The mechanical firing device is then operated by the operator triggered after the state of sufficient charge of the capacitor through has announced the lighting of the neon tube 9. To this end, the key will be placed on the shaft 28 and rotated this clockwise. As a result of this Rotation comes the pin 29 to rest against the end of the ratchet lever 24 and brings it to snap out of the recess 23. The disc 18, which carries the pin 19, is released and quickly transferred to the rest position by the spring 21. the Plate 17 moves in the direction of arrow f2 at a speed equal to depends on the set spring force of spring 21. The contact piece 14, the connected to the sliding plate, moves upwards and represents the contact for firing by bridging the two poles 13, 13 ', as in Fig. 3 is shown. The shock wave of the triggering current then flows through the detonator chain 12. Its behavior is regulated by the throttle, regardless of the resistance the fuse chain. In the further course of the upward movement, the contact piece bridges 14 the contact poles 16, 16 'of the discharge circuit before it leaves the poles 13, 13' that belong to the firing circle (Fig. 4). The discharge of the capacitor through the throttle 51 therefore begins immediately after the firing process, so that the charge residue of the capacitor at the moment of the subsequent opening the pole is always sufficiently small and damage to the contacts 13, 13 'is avoided will. At the end of its upward movement, the contact piece 14 is again in the starting position (Fig. 1).

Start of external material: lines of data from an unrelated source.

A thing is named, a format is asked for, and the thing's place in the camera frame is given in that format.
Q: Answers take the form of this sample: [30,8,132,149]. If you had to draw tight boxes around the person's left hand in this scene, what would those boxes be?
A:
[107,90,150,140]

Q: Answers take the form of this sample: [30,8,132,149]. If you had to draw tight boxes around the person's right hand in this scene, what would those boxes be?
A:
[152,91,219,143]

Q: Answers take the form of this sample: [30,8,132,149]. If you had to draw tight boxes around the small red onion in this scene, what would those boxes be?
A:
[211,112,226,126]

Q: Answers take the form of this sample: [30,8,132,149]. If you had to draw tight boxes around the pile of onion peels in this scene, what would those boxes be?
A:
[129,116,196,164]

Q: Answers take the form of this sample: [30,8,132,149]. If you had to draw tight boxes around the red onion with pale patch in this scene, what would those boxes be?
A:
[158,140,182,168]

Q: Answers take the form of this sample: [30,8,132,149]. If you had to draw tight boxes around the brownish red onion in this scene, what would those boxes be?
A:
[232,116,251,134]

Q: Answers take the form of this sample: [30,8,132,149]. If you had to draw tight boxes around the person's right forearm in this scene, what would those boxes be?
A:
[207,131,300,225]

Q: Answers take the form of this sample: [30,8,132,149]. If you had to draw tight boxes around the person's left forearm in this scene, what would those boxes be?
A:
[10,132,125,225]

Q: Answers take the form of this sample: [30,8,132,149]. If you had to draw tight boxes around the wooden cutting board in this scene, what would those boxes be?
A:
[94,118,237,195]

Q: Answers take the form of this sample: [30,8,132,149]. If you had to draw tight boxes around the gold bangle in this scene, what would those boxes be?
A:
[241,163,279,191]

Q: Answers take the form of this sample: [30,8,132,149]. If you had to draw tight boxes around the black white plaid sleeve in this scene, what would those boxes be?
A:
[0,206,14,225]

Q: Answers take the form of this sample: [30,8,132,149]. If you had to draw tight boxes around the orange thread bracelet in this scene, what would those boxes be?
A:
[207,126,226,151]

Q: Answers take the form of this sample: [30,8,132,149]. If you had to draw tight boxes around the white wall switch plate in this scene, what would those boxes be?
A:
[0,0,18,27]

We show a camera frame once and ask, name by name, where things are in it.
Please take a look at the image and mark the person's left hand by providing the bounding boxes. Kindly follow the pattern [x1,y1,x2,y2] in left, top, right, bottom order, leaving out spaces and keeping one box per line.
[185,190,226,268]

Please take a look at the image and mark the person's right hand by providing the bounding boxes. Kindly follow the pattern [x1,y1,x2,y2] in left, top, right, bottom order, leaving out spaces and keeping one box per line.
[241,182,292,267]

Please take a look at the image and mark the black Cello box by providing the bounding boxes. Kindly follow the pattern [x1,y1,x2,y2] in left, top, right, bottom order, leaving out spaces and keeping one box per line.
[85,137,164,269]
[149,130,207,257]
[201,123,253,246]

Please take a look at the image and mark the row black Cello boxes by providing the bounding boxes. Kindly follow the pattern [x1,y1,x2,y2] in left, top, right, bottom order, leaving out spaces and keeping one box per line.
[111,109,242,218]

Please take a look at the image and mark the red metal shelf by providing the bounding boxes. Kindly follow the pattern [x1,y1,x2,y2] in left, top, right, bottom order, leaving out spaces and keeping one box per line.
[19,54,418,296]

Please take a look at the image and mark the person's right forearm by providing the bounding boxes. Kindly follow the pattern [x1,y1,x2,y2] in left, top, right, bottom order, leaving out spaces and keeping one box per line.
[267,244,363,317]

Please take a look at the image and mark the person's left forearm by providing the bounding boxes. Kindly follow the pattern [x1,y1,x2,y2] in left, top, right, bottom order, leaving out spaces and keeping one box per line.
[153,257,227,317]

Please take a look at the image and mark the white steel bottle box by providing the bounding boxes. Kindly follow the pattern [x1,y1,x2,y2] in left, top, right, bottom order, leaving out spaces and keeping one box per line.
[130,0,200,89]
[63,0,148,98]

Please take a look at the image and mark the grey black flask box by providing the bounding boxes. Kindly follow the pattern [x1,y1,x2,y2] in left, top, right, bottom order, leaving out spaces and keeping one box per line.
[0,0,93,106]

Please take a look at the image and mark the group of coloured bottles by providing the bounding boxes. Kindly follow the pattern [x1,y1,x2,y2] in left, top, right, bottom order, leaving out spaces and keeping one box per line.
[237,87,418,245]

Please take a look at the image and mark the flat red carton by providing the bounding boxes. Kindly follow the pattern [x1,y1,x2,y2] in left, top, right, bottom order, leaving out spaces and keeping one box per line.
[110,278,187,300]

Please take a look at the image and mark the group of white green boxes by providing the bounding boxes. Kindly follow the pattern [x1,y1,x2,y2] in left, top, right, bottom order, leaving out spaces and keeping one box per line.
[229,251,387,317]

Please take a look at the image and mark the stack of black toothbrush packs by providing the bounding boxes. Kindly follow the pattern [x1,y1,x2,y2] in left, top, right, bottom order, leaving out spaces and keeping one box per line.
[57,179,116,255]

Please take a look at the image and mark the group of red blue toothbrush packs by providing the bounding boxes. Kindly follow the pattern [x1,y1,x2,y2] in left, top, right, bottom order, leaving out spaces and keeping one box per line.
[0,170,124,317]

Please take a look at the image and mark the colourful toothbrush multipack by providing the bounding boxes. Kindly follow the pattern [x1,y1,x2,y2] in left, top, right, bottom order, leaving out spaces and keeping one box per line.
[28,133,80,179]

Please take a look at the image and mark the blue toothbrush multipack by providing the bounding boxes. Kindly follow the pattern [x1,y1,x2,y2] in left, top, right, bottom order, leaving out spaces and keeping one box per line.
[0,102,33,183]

The blasting machine has three operating shafts, 35, 22, 28. There the operator only has a single special key, can at the same time not two operations are performed. On the other hand, there are waves on the machine 35, 22, 28 labeled 1, 2 and 3 to ensure the correct order of operation make clear.

Claims (2)

PATENT CLAIMS: 1. Electric blasting machine for triggering explosive charges with a low-voltage capacitor of large capacity to which a fuse chain is attached Interposition of a firing circuit is created, a charging circuit, a Discharge circuit and a mechanical operating device that is in its starting position connects the terminals of the capacitor to the discharge circuit, and to transfer of the firing circle is set up in the firing circle, characterized by two inductors, one in the firing circle and the other in the Discharge circuit of the capacitor is laid. 2. Blasting machine according to claim 1, characterized characterized in that a contact piece (14) is provided which has such a training and dimension has that when switching the discharge circuit of the capacitor after the Closes the firing circuit, but closes before it opens.